The Failure of Plagiarism Detection in Competitive Programming
Ethan Dickey
TL;DR
The paper investigates why traditional plagiarism detection fails in competitive programming, especially with the rise of genAI. Drawing on seven semesters of CP1 at Purdue and a redesigned CP1/CP2/CP3 sequence, it analyzes automated tools (Moss, Kattis), manual review, and oral interviews, highlighting their complementary strengths and gaps. It argues for a multi-faceted approach that combines improved detectors, stylometry-based authorship verification, and mastery-based, authentic assessments to deter cheating and better ensure code originality.

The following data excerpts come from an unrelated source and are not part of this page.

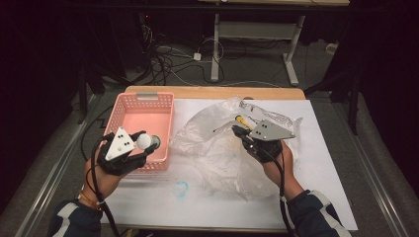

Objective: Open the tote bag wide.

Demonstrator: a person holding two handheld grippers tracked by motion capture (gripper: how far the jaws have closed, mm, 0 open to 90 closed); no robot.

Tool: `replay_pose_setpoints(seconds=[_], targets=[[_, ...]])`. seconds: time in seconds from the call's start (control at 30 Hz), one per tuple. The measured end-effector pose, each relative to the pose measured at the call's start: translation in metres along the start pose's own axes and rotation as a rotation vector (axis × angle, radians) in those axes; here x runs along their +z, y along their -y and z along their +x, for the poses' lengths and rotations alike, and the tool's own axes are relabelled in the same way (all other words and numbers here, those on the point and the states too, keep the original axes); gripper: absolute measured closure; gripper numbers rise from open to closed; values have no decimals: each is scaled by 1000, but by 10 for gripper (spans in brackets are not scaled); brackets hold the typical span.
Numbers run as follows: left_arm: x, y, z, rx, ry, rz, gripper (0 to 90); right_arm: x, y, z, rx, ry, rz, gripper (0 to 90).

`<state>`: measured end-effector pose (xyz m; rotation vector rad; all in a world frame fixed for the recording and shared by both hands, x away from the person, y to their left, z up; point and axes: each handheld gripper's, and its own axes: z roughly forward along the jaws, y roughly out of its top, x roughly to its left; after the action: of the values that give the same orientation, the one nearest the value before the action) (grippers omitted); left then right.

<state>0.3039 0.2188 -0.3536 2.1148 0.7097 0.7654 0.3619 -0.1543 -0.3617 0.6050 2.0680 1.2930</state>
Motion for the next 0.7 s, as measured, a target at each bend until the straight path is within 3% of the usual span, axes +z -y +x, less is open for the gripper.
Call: replay_pose_setpoints(seconds=[0.2,0.3,0.6,0.7], targets=[[3,5,-27,37,46,-21,482,-1,1,-2,13,9,-8,900],[14,5,-39,72,60,-19,482,-1,1,-1,12,10,-10,900],[52,-9,-70,137,166,-26,482,2,0,1,0,-6,-6,900],[73,-14,-83,182,217,10,482,3,2,1,6,-11,-6,900]])
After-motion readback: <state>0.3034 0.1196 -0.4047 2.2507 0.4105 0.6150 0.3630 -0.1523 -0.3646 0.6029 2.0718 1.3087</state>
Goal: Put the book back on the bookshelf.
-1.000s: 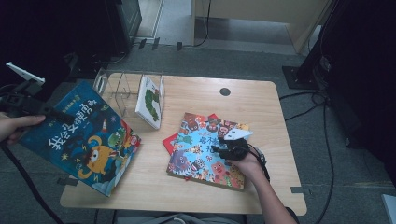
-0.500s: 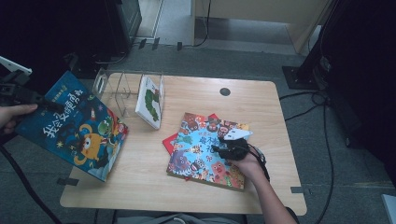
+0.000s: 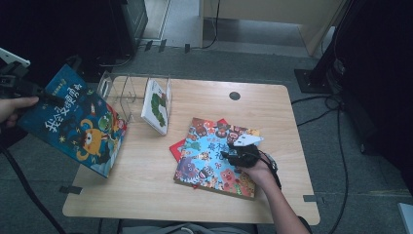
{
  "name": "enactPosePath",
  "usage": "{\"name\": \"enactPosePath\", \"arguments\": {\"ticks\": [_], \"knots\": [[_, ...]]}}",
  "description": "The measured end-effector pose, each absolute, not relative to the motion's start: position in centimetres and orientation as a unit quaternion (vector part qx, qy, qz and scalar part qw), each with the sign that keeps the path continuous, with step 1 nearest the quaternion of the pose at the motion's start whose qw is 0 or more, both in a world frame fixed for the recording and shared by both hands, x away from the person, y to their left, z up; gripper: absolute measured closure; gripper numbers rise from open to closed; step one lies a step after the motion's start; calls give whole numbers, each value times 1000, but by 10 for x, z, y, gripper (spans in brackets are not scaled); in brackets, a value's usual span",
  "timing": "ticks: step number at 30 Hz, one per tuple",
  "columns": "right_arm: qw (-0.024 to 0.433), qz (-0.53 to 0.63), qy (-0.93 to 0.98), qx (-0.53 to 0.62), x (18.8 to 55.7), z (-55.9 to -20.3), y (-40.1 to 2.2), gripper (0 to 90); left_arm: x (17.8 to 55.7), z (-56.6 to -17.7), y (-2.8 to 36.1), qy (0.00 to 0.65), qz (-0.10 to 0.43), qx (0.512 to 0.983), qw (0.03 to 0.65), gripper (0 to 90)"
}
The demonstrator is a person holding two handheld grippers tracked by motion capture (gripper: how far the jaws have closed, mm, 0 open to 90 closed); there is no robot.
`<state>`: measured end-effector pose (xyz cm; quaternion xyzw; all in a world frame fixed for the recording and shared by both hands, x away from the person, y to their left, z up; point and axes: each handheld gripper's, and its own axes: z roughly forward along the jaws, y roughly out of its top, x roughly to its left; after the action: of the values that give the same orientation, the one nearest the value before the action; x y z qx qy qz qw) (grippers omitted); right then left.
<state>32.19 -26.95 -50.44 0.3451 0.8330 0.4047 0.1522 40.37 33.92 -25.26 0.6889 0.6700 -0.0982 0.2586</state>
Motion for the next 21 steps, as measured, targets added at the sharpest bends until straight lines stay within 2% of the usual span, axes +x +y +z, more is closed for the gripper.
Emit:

The findings underscore the evolving landscape where AI-generated code can bypass conventional checks, underscoring the need for pedagogy-driven solutions and ongoing methodological innovation to preserve academic integrity in programming education.
Abstract
Plagiarism in programming courses remains a persistent challenge, especially in competitive programming contexts where assignments often have unique, known solutions. This paper examines why traditional code plagiarism detection methods frequently fail in these environments and explores the implications of emerging factors such as generative AI (genAI). Drawing on the author's experience teaching a Competitive Programming 1 (CP1) course over seven semesters at Purdue University (with $\approx 100$ students each term) and completely redesigning the CP1/2/3 course sequence, we provide an academically grounded analysis. We review literature on code plagiarism in computer science education, survey current detection tools (Moss, Kattis, etc.) and methods (manual review, code-authorship interviews), and analyze their strengths and limitations. Experience-based observations are presented to illustrate real-world detection failures and successes. We find that widely-used automated similarity checkers can be thwarted by simple code transformations or novel AI-generated code, while human-centric approaches like oral interviews, though effective, are labor-intensive. The paper concludes with opinions and preliminary recommendations for improving academic integrity in programming courses, advocating for a multi-faceted approach that combines improved detection algorithms, mastery-based learning techniques, and authentic assessment practices to better ensure code originality.